Effect of salt stress on growth, chlorophyll content, lipid peroxidation and antioxidant defence systems in Phaseolus vulgaris L. Taïbi, K., Taïbi, F., Ait Abderrahim, L., Ennajah, A., Belkhodja, M., & Mulet, J., M. South African Journal of Botany, 105:306-312, South African Association of Botanists, 2016.
abstract   bibtex   
Salinity is one of the major abiotic stresses which affects plant cell metabolism and reduces plant productivity. Variations in the antioxidant defence systems under salinity among two bean genotypes were investigated. Our results indicate that the difference between the genotypes in response to salinity is a quantitative trait rather than qualitative since they develop the same strategies with a significant variation in the rate of synthesis and accumulation, with the exemption of the antioxidant defence based on the synthesis of phenolic compounds. For both genotypes, salinity induced a marked reduction in dry matter gain in roots and shoots along with oxidative stress as indicated by the significant increase in malondialdehyde content. In addition, the photosynthetic pigments decreased with the increase of salinity. The only qualitative difference that we found among both genotypes was the decrease of total production of phenolic compounds in leaves that was only detectable in the low-yielding genotype under high salinity.
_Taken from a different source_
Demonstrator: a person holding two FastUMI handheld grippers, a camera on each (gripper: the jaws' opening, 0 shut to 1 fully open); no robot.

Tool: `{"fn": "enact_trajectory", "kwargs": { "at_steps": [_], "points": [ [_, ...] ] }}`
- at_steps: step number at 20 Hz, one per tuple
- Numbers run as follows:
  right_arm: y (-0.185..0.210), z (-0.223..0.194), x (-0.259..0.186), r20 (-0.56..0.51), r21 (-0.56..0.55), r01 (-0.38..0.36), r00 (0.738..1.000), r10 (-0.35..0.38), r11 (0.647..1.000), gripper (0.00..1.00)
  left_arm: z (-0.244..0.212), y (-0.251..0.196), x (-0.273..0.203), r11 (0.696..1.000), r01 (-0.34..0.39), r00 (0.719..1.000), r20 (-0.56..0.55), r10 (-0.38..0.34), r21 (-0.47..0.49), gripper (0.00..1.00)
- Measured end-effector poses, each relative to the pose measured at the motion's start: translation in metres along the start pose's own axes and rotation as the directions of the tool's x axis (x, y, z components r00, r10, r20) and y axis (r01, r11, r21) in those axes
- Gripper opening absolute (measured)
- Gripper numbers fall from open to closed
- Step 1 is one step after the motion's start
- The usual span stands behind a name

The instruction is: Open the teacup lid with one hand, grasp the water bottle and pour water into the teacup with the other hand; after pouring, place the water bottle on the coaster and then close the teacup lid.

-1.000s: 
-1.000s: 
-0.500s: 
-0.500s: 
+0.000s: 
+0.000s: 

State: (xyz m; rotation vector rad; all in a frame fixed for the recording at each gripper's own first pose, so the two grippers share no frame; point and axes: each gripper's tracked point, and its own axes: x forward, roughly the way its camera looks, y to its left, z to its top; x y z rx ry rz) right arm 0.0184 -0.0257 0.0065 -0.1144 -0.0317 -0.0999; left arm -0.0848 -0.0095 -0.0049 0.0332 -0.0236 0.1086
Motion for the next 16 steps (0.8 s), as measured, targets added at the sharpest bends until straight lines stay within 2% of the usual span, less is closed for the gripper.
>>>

The high-yielding genotype may have a better protection against oxidative damages by increasing the activity of antioxidant enzymes and the amounts of total flavonoids and ascorbic acid under high salinity, which allows maintaining higher yield even upon stress conditions. These results indicate that salt induced oxidative stress in bean is mainly counteracted by enzymatic defence systems, and that the metabolism of phenolic compounds is induced under very extreme conditions. The selection of genotypes for this trait will increase yield under stress conditions.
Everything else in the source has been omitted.